- _GIVEN DATA_:
◇ ◇ ◇ ◇ ◇ ◇ ◇

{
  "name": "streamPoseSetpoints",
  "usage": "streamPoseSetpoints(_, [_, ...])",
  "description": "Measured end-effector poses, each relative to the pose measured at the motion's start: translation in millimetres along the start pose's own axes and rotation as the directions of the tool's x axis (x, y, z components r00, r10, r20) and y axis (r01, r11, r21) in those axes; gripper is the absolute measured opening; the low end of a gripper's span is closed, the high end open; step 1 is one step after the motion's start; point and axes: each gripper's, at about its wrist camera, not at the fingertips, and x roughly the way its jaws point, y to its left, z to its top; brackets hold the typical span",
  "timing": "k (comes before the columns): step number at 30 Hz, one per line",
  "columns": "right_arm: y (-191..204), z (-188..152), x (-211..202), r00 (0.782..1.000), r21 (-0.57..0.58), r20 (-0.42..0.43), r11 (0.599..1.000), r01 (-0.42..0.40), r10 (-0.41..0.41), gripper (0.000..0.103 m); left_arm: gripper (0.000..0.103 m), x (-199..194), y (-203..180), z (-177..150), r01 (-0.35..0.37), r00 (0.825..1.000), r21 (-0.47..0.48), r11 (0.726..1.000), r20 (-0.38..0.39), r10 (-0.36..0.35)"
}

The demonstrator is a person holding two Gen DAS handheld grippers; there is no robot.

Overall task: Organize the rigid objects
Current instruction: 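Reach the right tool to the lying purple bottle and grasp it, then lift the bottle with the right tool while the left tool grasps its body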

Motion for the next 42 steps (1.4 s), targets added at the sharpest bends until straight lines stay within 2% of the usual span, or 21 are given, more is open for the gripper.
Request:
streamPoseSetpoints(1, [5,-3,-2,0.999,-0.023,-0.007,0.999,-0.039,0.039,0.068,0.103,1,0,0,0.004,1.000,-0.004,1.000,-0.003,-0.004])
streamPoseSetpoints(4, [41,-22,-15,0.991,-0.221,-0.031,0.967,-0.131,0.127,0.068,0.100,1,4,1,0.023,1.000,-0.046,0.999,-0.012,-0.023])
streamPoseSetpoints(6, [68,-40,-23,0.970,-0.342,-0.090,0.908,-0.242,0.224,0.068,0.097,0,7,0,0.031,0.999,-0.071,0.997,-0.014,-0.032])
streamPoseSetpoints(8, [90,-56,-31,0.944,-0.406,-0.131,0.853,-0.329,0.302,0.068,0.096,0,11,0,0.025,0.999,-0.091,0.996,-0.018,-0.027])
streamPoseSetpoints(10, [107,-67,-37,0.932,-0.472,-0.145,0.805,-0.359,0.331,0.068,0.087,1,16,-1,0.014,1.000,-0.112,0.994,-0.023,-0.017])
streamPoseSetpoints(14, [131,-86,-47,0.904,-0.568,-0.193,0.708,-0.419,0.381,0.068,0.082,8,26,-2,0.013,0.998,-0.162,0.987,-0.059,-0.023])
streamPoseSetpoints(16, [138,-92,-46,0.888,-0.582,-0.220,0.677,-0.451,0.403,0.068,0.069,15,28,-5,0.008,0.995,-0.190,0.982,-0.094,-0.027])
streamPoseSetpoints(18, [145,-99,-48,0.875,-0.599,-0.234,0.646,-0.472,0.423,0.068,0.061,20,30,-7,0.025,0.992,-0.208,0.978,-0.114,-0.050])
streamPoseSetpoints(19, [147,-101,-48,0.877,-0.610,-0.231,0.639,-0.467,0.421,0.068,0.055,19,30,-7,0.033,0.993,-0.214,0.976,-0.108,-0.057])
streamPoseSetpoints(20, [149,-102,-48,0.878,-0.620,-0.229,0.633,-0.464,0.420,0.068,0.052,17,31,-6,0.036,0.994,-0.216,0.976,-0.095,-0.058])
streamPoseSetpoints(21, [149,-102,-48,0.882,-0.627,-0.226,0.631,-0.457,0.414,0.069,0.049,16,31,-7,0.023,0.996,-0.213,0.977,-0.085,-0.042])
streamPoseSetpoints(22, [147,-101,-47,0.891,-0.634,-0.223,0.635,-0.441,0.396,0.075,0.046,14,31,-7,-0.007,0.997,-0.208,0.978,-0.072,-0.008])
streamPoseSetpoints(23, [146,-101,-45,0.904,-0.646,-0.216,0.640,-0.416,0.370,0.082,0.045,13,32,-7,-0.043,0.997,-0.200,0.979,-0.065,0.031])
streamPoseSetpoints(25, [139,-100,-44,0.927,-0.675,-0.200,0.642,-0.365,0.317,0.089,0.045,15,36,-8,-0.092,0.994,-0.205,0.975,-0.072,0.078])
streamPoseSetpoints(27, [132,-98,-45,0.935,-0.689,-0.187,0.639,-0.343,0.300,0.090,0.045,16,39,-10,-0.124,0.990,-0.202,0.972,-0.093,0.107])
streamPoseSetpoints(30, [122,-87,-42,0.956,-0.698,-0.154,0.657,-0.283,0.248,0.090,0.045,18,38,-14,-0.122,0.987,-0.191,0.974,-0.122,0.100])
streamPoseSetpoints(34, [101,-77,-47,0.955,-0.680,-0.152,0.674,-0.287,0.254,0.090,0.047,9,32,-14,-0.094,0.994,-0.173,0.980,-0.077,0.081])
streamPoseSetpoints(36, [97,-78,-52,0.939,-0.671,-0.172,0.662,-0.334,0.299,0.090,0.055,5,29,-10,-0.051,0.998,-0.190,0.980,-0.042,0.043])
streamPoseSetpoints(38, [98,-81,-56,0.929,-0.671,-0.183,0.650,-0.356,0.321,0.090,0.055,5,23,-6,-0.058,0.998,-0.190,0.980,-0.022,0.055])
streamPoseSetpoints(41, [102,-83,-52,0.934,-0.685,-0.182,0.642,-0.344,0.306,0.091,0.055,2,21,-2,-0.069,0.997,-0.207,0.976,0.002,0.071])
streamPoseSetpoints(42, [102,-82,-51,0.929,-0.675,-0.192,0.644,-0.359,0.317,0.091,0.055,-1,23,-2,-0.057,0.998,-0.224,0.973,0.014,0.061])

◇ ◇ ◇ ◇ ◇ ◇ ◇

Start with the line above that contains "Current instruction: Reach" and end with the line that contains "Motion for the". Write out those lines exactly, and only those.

- _SOLUTION TO THIS PROBLEM_:
Current instruction: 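Reach the right tool to the lying purple bottle and grasp it, then lift the bottle with the right tool while the left tool grasps its body
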
Motion for the next 42 steps (1.4 s), targets added at the sharpest bends until straight lines stay within 2% of the usual span, or 21 are given, more is open for the gripper.

Nothing else is part of this output.